Dataset content:
%%

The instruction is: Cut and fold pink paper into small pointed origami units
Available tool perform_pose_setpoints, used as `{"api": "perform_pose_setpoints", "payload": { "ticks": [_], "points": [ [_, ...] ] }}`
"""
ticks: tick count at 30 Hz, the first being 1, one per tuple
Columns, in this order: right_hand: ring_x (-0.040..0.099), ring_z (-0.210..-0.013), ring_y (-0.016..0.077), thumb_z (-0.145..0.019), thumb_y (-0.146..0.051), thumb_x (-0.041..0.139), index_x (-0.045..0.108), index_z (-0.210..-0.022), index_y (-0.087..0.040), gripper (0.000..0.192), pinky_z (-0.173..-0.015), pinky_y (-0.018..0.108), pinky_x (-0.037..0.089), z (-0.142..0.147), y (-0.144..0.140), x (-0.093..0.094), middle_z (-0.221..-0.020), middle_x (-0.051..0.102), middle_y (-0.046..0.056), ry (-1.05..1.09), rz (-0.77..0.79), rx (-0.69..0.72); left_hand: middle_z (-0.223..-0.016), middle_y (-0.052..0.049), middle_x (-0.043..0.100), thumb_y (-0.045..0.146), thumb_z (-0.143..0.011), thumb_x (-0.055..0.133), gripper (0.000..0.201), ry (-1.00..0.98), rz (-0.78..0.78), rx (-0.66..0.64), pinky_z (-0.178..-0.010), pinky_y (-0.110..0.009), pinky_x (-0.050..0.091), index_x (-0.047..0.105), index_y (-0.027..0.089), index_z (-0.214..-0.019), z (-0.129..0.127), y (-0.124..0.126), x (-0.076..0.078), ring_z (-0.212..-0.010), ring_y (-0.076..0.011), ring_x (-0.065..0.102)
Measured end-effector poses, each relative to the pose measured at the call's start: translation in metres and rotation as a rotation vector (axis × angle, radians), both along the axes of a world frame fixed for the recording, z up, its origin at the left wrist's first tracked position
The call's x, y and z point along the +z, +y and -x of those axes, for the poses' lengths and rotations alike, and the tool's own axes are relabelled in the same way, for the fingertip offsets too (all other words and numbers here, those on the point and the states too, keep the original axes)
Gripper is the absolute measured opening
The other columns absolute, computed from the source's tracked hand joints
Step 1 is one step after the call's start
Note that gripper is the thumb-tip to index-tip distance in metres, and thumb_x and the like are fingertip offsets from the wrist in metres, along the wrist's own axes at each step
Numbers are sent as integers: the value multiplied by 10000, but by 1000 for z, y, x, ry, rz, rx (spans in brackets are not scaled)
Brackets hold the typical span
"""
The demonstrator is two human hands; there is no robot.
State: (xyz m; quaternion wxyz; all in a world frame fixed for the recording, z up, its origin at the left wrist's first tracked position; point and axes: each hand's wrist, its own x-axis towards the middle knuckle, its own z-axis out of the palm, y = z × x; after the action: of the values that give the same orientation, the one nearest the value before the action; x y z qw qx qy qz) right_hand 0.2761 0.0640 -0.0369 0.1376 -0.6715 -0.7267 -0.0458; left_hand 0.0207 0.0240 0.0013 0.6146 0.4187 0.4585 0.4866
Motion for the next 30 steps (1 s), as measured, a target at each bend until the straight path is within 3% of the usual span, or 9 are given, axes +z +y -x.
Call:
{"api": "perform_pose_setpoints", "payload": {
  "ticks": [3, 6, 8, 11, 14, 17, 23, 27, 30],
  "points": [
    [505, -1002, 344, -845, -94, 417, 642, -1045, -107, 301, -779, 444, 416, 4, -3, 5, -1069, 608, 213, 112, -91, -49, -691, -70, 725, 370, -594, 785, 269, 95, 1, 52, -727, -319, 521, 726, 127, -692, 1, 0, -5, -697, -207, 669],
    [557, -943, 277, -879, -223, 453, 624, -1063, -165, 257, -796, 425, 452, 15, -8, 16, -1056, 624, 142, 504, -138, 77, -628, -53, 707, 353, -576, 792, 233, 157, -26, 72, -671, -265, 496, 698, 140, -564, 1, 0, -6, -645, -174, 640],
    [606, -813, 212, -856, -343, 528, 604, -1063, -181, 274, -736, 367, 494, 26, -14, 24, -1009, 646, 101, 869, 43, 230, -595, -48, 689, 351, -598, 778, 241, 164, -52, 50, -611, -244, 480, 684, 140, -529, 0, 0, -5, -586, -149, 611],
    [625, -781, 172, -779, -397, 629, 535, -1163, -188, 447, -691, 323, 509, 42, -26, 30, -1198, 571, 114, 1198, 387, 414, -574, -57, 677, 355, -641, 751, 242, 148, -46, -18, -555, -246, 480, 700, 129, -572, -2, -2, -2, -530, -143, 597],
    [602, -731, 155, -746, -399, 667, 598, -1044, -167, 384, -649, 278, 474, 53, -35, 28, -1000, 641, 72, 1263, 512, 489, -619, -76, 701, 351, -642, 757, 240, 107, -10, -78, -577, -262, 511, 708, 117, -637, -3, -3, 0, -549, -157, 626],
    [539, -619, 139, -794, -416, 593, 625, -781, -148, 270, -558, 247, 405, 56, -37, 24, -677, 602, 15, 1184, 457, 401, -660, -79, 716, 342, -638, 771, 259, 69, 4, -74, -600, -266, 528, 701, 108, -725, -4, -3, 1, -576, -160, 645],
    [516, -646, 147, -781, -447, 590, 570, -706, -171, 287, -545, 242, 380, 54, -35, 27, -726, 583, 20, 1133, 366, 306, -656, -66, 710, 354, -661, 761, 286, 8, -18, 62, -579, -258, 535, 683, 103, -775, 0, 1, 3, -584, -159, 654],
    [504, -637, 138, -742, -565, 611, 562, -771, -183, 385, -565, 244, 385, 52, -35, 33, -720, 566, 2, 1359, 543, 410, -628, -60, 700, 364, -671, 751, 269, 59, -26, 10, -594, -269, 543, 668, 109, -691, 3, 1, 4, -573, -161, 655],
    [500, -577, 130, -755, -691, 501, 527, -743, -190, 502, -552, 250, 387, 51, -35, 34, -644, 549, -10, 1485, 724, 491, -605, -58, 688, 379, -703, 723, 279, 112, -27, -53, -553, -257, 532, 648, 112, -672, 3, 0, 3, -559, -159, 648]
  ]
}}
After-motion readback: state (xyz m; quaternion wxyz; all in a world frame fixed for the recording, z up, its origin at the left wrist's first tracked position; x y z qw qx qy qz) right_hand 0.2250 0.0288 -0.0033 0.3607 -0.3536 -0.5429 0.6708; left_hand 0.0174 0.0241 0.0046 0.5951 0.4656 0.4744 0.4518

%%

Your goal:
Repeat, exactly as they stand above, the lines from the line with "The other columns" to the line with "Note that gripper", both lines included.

Your response:
The other columns absolute, computed from the source's tracked hand joints
Step 1 is one step after the call's start
Note that gripper is the thumb-tip to index-tip distance in metres, and thumb_x and the like are fingertip offsets from the wrist in metres, along the wrist's own axes at each step

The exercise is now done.